Un article notant que le PYD/YPG est la branche syrienne de l’organisation terroriste PKK a été publié il y a quelques jours dans The Atlantic, un des importants organes de diffusion des Etats-Unis. L’auteur de cet article publié le 11 mai, est l’ex-ambassadeur des Etats-Unis en Syrie, Robert Ford. Ford note dans cet article, que le PYD a été formé en 2003 dans le mont Qandil par les leaders de l’organisation terroriste PKK. Il explique avec des données concrètes les relations qui existent entre le PKK, KCK et le PYD/YPG. Il précise qu’un militant du PYD a déclaré aux quotidien Wall Street Journal qu’il est un ancien membre du PKK. Ford indique que l’administration d’Obama et de Trump avaient avancé il y a peu de temps que le PYD/YPG et le PKK sont des organisations distinctes.
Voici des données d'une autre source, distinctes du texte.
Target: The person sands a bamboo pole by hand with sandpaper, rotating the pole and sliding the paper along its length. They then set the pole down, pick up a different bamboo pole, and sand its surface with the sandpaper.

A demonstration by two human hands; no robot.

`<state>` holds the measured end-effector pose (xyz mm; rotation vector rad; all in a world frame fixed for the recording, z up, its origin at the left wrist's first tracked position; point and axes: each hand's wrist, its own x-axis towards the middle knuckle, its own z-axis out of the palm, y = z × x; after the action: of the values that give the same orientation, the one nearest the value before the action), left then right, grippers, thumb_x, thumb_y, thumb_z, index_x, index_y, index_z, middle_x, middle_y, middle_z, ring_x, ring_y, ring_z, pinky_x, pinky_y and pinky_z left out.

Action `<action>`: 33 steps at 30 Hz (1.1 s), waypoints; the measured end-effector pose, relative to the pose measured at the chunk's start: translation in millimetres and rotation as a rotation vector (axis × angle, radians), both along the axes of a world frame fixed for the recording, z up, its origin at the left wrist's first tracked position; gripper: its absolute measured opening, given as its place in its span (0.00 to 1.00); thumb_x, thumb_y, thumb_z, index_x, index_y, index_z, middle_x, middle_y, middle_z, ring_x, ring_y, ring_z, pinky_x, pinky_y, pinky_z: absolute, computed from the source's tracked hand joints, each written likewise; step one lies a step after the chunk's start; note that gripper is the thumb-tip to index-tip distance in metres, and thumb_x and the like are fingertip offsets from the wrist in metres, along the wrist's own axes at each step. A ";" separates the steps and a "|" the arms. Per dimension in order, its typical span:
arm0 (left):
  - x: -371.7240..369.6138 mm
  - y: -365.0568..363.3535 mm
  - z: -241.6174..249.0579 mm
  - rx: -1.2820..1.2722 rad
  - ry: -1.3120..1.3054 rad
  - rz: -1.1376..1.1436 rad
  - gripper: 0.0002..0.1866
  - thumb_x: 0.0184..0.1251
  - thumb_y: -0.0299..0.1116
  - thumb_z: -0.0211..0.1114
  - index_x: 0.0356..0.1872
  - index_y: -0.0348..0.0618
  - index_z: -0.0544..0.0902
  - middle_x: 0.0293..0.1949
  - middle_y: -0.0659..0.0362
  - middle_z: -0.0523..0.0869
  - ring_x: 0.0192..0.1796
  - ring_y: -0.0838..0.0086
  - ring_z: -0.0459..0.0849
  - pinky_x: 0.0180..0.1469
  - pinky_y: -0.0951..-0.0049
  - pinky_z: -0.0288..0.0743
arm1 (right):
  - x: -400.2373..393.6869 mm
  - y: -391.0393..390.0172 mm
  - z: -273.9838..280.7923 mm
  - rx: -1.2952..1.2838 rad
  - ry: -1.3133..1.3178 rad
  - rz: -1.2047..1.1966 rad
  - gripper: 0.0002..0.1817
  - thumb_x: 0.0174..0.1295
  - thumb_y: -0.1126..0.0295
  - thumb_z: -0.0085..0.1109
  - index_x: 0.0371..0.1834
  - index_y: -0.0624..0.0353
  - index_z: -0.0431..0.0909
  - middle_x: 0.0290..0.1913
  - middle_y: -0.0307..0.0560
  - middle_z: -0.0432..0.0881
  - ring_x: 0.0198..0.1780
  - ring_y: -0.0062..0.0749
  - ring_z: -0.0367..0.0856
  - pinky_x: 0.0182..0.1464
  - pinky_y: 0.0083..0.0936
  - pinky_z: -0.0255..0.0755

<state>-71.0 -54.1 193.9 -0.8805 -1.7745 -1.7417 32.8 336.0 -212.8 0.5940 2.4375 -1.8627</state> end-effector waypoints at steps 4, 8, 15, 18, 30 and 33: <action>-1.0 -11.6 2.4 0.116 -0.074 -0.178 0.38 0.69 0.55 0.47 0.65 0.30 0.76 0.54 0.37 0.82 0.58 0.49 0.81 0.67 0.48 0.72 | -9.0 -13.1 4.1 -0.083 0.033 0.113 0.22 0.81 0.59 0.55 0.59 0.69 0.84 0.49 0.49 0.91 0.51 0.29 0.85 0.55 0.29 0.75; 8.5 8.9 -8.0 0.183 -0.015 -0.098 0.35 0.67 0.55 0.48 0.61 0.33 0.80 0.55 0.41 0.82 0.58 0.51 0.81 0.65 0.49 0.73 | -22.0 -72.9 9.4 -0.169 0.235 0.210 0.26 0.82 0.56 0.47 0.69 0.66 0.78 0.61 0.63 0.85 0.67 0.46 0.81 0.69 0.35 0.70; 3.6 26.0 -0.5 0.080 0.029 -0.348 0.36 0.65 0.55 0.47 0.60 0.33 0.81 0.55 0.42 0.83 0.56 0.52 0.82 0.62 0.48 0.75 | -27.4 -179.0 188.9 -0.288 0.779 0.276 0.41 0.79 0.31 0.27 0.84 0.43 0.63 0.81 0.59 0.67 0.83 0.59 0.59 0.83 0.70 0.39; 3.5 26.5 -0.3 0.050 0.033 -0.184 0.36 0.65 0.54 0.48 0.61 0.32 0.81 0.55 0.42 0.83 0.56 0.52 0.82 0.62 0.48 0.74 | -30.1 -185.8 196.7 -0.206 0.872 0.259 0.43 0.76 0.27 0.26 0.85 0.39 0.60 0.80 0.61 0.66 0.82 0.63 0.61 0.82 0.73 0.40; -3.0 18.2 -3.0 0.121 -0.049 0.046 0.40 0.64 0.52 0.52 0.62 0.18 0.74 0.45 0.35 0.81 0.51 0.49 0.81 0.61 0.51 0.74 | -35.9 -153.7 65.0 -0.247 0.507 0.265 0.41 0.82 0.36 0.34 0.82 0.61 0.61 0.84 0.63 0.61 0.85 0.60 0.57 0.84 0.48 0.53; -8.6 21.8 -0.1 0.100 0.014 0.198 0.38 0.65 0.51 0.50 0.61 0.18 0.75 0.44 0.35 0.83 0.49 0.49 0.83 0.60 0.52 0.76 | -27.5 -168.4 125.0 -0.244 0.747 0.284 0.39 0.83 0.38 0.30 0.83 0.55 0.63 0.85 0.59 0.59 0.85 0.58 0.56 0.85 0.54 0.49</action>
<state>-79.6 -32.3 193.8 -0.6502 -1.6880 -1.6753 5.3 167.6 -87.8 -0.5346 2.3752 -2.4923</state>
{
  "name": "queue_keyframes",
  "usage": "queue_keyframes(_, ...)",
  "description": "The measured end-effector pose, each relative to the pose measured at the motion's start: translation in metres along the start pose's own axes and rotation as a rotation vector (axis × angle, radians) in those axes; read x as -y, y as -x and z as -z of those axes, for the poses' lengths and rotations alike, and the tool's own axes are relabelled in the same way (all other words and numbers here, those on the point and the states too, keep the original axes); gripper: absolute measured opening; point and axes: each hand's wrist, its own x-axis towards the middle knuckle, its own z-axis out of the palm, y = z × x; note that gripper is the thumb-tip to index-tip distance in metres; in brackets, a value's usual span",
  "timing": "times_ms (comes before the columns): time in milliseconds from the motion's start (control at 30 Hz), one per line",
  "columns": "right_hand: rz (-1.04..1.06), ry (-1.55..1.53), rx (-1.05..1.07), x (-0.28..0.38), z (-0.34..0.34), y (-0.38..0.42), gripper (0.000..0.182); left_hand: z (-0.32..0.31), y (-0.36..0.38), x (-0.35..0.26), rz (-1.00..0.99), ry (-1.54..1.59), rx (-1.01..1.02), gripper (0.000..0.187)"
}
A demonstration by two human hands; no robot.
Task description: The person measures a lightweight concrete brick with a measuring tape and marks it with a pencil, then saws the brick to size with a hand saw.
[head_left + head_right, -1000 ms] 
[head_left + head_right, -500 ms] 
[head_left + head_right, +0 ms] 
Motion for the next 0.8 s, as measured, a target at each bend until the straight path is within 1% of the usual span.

Ford déclare que la région autonome qui sera prise sous le contrôle du PYD dans le nord de la Syrie, assurera à l’organisation terroriste PKK une profondeur stratégique pour ses attaques contre la Turquie. Il souligne que les auteurs des attaques perpétrées à Istanbul, Ankara et Bursa, sont des ‘militants’ formés au nord de la Syrie. Ford informe que le soutien des Etats-Unis à une organisation terroriste pour lutter contre une autre organisation terroriste, montre que la cohérence politique des Etats Unis a failli, et que cette politique engendrera la fin de la fiabilité de la lutte contre le terrorisme. De plus il affirme que le PYD n’est pas démocratique comme on essaie de le prétendre, et ne donne aucune chance de survie à un autre groupe politique même kurde. L’administration américaine devrait prendre en compte ces avertissements avant qu’il ne soit trop tard.

Malgré tout, cette visite a également beaucoup de résultats positifs. Tout d’abord, l’ambiguïté qui régnait depuis un moment dans les relations turco-américaines, a été levée. Les relations bilatérales entre les deux pays qui étaient sur le seuil d’une crise, se sont de nouveau normalisées. Par conséquent, une nouvelle ère s’est ouverte dans les relations turco-américaines. Alors, est ce que les relations bilatérales de la nouvelle ère, hausseront de nouveau au niveau du partenariat stratégique ? Il est encore trop tôt actuellement et difficile de répondre clairement à cette question. Ce sont les démarches politiques, militaires et en particulier, les développements en Syrie, qui détermineront cela.